Exercise details = Below are some records; output exactly the lines from the line with "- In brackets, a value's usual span" to the line with "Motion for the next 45", both ends kept, and nothing more.

━━━ Materials provided ━━━

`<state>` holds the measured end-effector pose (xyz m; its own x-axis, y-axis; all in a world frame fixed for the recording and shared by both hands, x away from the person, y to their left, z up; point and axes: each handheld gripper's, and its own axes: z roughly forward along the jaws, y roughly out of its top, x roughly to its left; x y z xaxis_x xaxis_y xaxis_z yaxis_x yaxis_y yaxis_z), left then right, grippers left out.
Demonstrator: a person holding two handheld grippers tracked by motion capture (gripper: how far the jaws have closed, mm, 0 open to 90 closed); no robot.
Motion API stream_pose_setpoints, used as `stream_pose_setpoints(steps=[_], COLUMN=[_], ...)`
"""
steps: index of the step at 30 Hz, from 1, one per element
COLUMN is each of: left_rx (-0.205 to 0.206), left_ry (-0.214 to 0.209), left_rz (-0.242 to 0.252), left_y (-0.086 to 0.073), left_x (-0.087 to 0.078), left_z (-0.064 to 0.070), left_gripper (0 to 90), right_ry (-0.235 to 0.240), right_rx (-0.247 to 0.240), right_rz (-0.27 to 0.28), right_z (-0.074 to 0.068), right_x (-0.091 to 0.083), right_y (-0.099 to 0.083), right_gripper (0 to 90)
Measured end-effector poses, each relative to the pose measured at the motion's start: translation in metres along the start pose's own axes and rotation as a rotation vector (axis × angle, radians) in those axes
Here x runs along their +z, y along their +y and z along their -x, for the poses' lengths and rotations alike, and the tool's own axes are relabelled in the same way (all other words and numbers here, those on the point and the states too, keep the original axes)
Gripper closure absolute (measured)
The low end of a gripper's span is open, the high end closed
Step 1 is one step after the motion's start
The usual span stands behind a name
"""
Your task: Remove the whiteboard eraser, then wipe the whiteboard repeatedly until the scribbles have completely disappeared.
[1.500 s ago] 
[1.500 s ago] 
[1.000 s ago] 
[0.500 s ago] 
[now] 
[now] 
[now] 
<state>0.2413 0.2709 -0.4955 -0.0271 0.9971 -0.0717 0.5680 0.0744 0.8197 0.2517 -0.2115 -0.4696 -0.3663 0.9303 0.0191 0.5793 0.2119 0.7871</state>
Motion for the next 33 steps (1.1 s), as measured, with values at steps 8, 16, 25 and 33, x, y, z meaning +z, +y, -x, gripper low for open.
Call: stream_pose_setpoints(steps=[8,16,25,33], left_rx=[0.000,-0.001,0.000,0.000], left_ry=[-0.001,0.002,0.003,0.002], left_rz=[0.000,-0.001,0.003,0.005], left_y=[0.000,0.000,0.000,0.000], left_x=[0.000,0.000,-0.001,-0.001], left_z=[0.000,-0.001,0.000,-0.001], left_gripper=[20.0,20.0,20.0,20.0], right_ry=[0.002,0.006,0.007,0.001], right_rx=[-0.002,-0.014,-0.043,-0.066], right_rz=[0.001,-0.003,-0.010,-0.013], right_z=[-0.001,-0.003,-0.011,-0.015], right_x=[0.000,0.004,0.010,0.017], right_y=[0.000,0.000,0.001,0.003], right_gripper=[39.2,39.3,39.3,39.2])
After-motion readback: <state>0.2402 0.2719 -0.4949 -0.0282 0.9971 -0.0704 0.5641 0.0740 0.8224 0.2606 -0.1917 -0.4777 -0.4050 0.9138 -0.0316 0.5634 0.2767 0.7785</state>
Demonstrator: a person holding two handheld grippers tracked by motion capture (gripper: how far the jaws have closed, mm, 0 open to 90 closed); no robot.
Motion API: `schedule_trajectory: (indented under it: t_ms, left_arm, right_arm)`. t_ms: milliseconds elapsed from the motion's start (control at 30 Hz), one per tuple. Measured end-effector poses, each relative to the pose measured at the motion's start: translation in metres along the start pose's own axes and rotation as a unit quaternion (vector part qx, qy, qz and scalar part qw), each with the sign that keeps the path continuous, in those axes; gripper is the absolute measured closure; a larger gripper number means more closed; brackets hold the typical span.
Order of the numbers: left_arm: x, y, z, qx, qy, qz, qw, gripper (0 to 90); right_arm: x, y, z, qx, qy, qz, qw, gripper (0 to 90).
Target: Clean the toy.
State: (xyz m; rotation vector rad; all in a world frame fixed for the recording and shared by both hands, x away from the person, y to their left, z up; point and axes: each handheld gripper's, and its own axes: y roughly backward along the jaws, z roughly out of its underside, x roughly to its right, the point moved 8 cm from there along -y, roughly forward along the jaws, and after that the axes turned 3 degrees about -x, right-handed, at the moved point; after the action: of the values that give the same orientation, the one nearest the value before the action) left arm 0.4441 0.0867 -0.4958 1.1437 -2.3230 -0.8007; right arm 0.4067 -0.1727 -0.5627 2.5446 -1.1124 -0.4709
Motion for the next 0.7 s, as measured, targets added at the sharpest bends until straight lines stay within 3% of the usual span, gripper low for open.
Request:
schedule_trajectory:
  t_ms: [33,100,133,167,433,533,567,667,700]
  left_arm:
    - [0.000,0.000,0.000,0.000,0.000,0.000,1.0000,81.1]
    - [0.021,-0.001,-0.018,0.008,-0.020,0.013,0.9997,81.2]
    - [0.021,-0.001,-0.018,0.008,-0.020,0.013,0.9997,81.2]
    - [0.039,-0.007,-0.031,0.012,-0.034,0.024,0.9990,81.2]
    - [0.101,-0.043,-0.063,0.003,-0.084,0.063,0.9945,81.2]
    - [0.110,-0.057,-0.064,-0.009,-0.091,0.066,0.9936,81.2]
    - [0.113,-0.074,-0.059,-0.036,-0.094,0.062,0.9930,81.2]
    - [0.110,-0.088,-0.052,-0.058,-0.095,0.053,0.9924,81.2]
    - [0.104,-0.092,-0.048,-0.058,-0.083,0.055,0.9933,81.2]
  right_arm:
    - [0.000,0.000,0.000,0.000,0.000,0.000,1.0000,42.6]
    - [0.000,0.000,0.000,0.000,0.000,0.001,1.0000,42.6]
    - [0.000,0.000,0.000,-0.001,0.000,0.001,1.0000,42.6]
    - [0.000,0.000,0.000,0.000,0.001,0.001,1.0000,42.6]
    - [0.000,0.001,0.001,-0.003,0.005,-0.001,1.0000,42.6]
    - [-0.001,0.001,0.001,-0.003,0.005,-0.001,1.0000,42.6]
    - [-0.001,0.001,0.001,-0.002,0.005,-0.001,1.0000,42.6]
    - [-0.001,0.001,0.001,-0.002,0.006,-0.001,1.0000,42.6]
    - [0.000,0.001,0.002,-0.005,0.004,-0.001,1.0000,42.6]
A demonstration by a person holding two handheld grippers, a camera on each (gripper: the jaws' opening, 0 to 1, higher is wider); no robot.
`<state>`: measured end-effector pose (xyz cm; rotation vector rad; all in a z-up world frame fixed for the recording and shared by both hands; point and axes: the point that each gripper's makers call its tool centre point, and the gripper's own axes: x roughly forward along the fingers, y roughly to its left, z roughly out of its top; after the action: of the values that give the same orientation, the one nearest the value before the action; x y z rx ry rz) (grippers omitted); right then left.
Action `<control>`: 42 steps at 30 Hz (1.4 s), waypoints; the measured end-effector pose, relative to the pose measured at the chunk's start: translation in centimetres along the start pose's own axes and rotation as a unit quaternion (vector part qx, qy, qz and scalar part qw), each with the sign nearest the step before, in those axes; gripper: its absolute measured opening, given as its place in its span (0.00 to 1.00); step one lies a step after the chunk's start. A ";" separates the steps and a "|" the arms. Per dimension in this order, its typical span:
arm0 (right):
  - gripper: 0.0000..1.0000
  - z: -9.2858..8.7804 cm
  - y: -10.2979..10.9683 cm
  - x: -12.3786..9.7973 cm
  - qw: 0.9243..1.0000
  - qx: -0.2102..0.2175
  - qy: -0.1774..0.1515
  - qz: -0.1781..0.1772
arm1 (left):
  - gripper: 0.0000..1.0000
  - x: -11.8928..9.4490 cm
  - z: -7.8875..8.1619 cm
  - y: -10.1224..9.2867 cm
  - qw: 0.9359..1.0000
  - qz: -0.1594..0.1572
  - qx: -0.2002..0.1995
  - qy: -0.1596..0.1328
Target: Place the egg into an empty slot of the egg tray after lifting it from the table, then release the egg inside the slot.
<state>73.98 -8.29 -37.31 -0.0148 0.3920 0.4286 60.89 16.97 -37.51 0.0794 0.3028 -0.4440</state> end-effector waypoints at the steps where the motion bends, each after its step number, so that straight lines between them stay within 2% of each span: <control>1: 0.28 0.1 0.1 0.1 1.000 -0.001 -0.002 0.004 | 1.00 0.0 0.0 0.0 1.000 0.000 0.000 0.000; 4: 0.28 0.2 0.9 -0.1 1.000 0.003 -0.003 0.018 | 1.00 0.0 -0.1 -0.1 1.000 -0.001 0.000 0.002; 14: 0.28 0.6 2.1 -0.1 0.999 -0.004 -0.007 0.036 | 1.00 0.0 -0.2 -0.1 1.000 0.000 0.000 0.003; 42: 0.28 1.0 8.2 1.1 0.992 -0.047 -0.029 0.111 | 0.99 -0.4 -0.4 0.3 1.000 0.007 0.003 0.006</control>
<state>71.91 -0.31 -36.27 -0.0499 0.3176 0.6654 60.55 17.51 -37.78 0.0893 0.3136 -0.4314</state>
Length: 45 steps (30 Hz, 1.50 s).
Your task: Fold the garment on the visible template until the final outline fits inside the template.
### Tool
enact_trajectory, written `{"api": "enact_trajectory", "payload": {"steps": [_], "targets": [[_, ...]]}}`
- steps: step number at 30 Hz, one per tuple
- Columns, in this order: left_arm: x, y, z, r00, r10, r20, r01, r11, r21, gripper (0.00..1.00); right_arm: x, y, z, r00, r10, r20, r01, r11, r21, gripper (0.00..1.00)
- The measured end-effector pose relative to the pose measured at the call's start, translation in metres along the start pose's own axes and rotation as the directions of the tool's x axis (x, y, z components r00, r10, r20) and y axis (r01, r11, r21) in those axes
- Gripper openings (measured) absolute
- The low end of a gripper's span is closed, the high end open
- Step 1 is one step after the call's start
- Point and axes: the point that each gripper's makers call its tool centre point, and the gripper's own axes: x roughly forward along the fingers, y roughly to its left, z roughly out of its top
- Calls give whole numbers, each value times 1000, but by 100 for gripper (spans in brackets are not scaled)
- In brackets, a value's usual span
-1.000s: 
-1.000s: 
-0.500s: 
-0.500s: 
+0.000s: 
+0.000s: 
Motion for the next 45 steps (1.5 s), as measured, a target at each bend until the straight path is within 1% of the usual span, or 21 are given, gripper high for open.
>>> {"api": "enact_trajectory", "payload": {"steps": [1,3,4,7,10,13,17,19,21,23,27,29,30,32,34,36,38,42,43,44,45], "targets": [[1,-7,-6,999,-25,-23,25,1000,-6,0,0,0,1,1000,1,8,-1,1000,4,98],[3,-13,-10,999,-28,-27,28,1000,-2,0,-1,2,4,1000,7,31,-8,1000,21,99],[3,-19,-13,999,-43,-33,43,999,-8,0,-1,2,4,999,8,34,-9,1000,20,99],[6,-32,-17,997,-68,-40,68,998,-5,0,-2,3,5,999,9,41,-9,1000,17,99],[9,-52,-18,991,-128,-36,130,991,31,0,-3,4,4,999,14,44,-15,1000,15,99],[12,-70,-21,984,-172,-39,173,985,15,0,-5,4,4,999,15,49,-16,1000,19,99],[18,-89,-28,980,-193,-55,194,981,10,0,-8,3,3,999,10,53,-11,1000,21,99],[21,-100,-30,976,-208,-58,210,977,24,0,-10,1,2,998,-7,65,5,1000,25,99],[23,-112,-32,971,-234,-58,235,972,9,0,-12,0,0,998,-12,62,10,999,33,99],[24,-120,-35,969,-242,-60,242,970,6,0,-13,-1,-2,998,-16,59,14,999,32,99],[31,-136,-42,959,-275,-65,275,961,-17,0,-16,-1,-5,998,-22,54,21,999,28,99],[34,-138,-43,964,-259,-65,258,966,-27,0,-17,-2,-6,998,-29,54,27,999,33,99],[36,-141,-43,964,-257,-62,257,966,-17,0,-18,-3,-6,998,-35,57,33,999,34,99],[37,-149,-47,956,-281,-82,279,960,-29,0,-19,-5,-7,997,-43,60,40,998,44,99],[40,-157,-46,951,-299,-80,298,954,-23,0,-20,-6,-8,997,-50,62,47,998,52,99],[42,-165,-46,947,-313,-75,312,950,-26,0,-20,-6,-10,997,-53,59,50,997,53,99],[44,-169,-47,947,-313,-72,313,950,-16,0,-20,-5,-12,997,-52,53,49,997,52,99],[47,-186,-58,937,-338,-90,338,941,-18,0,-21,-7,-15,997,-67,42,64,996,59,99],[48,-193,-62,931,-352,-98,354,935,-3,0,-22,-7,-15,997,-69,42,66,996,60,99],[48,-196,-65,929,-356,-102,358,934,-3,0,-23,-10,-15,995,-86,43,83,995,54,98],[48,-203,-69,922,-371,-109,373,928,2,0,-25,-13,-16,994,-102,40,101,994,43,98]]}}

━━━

Task output =
- In brackets, a value's usual span
-1.000s: 
-1.000s: 
-0.500s: 
-0.500s: 
+0.000s: 
+0.000s: 
Motion for the next 45 steps (1.5 s), as measured, a target at each bend until the straight path is within 1% of the usual span, or 21 are given, gripper high for open.

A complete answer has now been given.